Up In Smoke is told from two perspectives—Cooper and Monique. So when it came time to make the album, I knew I needed a third voice, a protagonist. Someone who could push a separate but connected narrative and expand the universe of the book. That voice was Rah Meck. In Up In Smoke he’s a revolutionary, a suspect, a legend to some and a villain to others.
While Cooper and Monique are searching for the truth about a murder that takes place at a Black Lives Matter protest, Rah seems to know more than he’s letting on. And in a story rooted in protest, giving the mic to Rah not only expanded the narrative, but grounded it in the spirit of revolution. This was key in breaking open how I’d accomplish this pairing because at its core, Up In Smoke is about revolution—both personal and political. And hip-hop has always been a revolutionary act. It’s always been a response to oppression and a tool for protest, built by kids trying to make sense of a world set against them.
It was there I realized that even though the novel and the album live in different formats, they can tell the same story. Not in a scene-by-scene, literal way but emotionally and thematically. They move in sync, exploring police brutality, activism, and what it means to grow up Black and unheard in a system designed to erase you. The book gives you the world—Cooper and Monique navigating grief, injustice, and the tangled search for truth. The album gives you the fire underneath it all. Together, they tell a more complete story than either medium existing on its own. And while its success remains to be seen, I’m so grateful for attempting the exercise because I’ve grown tremendously as a storyteller.
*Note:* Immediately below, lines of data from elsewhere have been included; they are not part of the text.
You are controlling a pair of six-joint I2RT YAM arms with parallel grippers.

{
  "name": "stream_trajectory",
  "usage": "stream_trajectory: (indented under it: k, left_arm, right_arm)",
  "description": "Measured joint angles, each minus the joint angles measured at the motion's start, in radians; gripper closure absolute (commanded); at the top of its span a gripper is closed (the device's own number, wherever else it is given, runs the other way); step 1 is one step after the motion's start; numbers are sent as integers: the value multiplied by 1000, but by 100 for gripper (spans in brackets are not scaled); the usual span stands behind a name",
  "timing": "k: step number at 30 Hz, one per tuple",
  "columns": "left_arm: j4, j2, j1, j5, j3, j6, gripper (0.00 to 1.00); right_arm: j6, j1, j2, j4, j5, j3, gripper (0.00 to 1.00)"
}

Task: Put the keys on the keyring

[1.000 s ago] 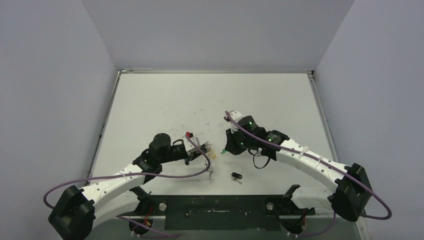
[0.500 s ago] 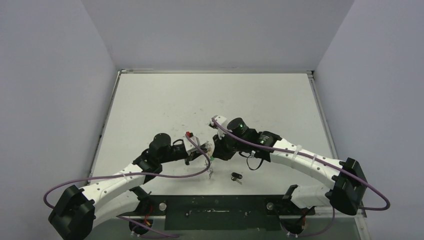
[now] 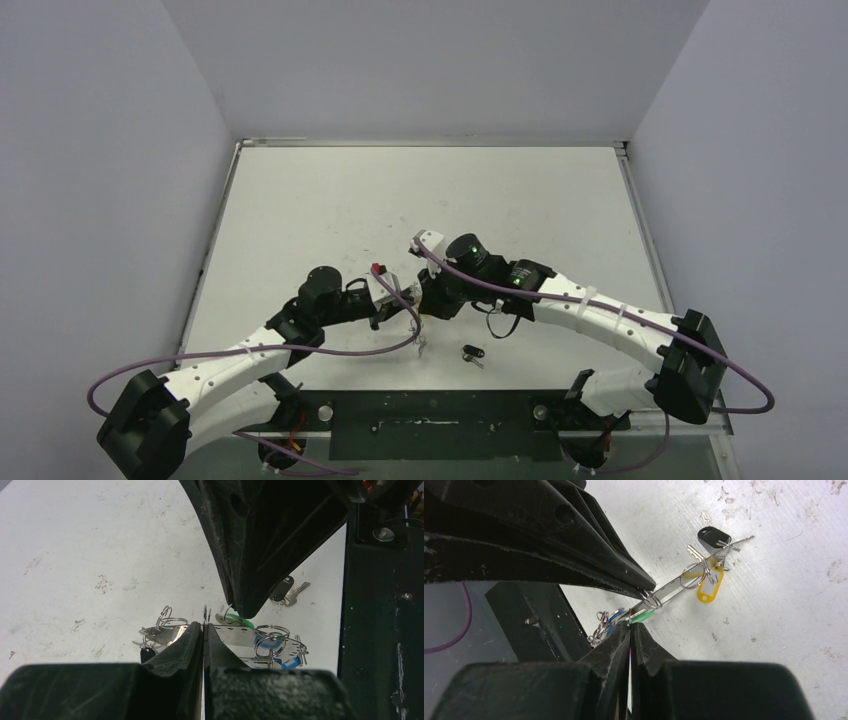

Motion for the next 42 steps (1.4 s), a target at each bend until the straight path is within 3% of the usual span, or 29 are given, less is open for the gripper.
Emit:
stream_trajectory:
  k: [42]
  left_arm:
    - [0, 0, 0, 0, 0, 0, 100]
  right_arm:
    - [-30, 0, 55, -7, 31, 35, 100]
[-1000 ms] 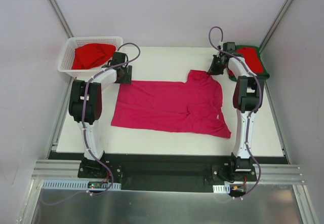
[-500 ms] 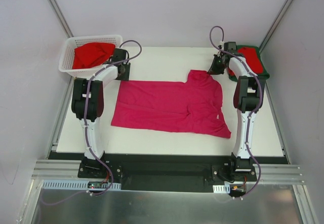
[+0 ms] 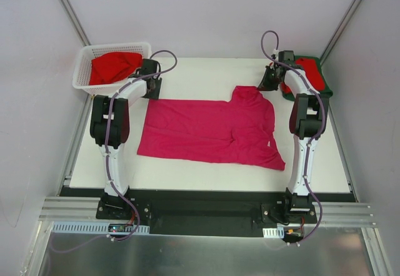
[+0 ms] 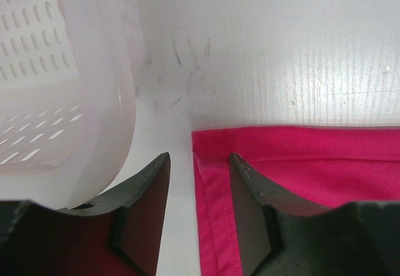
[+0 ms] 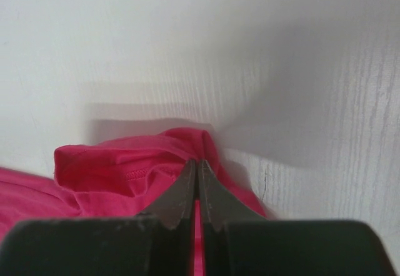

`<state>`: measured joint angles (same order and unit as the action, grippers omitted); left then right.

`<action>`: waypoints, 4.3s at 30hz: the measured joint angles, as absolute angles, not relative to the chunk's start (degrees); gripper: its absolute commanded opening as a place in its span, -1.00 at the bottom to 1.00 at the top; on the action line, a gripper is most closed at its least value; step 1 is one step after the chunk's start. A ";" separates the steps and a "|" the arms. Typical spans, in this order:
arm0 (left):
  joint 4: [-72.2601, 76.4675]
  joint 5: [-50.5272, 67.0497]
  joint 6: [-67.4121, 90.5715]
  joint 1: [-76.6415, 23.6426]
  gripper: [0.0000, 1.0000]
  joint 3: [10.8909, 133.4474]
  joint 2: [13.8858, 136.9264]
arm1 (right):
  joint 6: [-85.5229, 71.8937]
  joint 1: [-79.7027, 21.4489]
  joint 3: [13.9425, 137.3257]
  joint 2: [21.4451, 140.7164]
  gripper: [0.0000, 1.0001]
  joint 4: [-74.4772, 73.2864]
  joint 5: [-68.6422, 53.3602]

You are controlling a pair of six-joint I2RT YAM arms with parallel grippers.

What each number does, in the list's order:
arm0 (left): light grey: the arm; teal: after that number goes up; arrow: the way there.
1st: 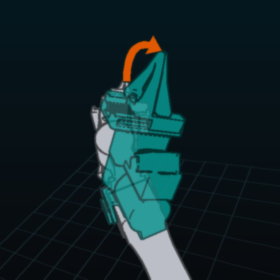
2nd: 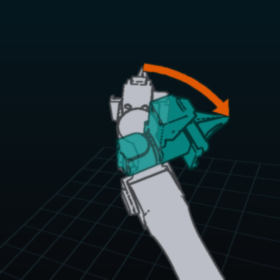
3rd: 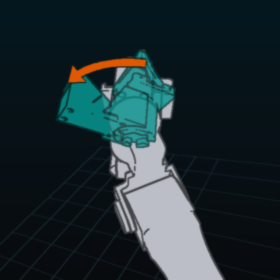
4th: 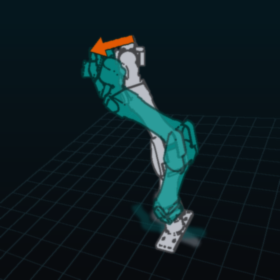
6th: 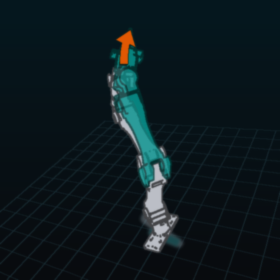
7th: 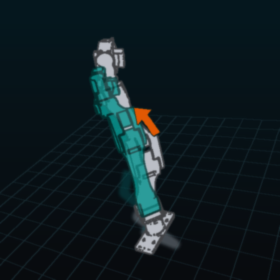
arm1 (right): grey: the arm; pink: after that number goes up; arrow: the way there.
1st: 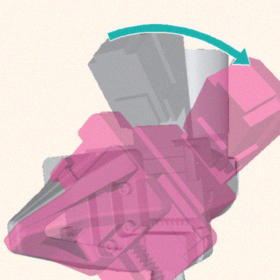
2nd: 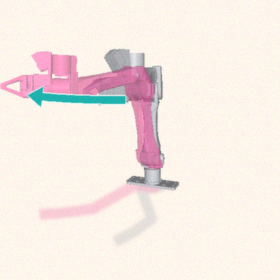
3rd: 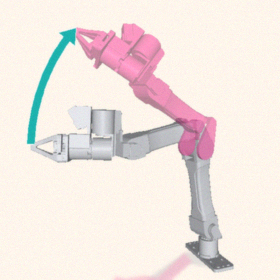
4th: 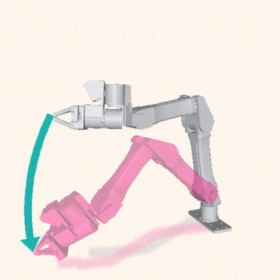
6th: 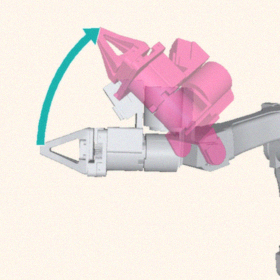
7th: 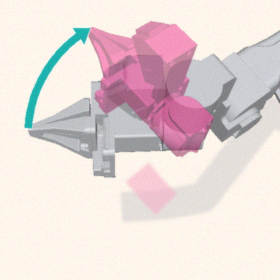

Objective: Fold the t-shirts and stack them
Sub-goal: Grap the side of the flattened tshirt furthest away from the robot with both arms, then fold the other side of the tshirt into a rectangle

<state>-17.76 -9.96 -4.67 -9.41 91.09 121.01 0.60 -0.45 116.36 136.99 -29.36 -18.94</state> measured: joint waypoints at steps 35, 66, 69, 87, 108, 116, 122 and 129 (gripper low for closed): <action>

See, what I learned is writing prose is like sculpting with clay—you build, shape, layer. It’s a process of exploration. Writing rap is more like carving stone. Once it’s cut, it’s hard to shift. But there’s a beauty in that precision. The word economy required in writing verses made me a sharper novelist. It forced me to ask: What’s the most powerful way to say this? It taught me how to evoke emotion fast. And at the same time, writing narrative made me a better rapper and songwriter.
Working in long-form fiction taught me how to think in terms of story structure—setups and payoffs, turning points, emotional arcs. When building the album, I didn’t just throw a collection of songs together. I treated it like a novel in verse. I let Rah’s voice evolve across the tracks the way a character grows across chapters. I thought about tension, climax, and resolution—not just track order. Every verse had to move the story forward, deepen the theme, or shift the emotion. Crafting a novel and album has pushed me to a place creatively I couldn’t have reached working in just one form. And that’s the magic of Up In Smoke.
This project is bigger than just telling a story—it’s about opening a door. For the kid who’s never seen themselves in a novel but knows every bar of Lil Baby’s, My Turn. This is a bridge. For the classrooms where hip-hop is banned but Shakespeare is sacred, that teach Orwell but not OutKast, this is a challenge. I want to blur those lines. I want to prove that storytelling is storytelling—whether it’s written in chapters or over a beat. I want young people, especially Black boys, to know that reading can feel like rhythm, and that their lives are worthy of literature.
I want to make reading cool again. Especially for the kids who think books aren’t for them. This is deeper than words on the page. This is deeper than rap. It’s a revolution. And if I’ve done my job correctly, Up In Smoke won’t just be read or heard—it’ll be felt all the way through.